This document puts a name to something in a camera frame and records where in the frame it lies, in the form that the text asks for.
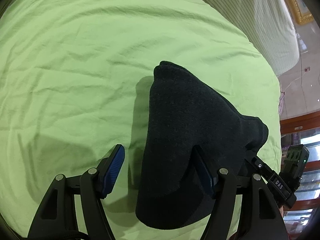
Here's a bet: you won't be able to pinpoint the green bed sheet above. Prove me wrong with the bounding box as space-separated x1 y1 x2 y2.
0 0 282 240

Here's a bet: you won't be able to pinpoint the pink plaid cloth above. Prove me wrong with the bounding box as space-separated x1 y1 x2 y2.
278 90 287 117

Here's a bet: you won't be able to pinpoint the wooden glass display cabinet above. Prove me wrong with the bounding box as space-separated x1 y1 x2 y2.
280 112 320 240

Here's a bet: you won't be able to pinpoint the striped white pillow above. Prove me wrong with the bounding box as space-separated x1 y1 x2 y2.
175 0 300 77

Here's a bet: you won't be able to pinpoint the gold picture frame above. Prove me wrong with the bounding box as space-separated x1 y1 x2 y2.
276 0 315 25

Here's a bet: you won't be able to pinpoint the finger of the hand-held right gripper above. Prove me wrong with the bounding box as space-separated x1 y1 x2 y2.
244 149 277 180

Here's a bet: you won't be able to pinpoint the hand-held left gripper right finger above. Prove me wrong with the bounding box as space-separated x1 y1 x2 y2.
192 145 290 240

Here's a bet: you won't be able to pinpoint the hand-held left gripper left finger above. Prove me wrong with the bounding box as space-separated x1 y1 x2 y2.
27 144 125 240

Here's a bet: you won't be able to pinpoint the dark navy pants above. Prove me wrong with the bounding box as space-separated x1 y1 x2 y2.
135 60 269 230

◆ **EXERCISE INSTRUCTIONS**:
Only the pictures are to be left out, and all of the data must otherwise be transcribed exactly.

◆ **WRITTEN ANSWER**:
This document puts a name to something in a camera frame and records where in the frame it lies, in the form that the text asks for.
Here's a bet: you won't be able to pinpoint the green bed sheet above. Prove me wrong with the bounding box as space-separated x1 y1 x2 y2.
0 0 282 240

Here's a bet: you won't be able to pinpoint the pink plaid cloth above. Prove me wrong with the bounding box as space-separated x1 y1 x2 y2.
278 90 287 117

Here's a bet: you won't be able to pinpoint the wooden glass display cabinet above. Prove me wrong with the bounding box as space-separated x1 y1 x2 y2.
280 112 320 240

Here's a bet: you won't be able to pinpoint the striped white pillow above. Prove me wrong with the bounding box as space-separated x1 y1 x2 y2.
175 0 300 77

Here's a bet: you won't be able to pinpoint the gold picture frame above. Prove me wrong with the bounding box as space-separated x1 y1 x2 y2.
276 0 315 25

Here's a bet: you won't be able to pinpoint the finger of the hand-held right gripper above. Prove me wrong with the bounding box as space-separated x1 y1 x2 y2.
244 149 277 180

Here's a bet: you won't be able to pinpoint the hand-held left gripper right finger above. Prove me wrong with the bounding box as space-separated x1 y1 x2 y2.
192 145 290 240

Here's a bet: you won't be able to pinpoint the hand-held left gripper left finger above. Prove me wrong with the bounding box as space-separated x1 y1 x2 y2.
27 144 125 240

Here's a bet: you won't be able to pinpoint the dark navy pants above. Prove me wrong with the bounding box as space-separated x1 y1 x2 y2.
135 60 269 230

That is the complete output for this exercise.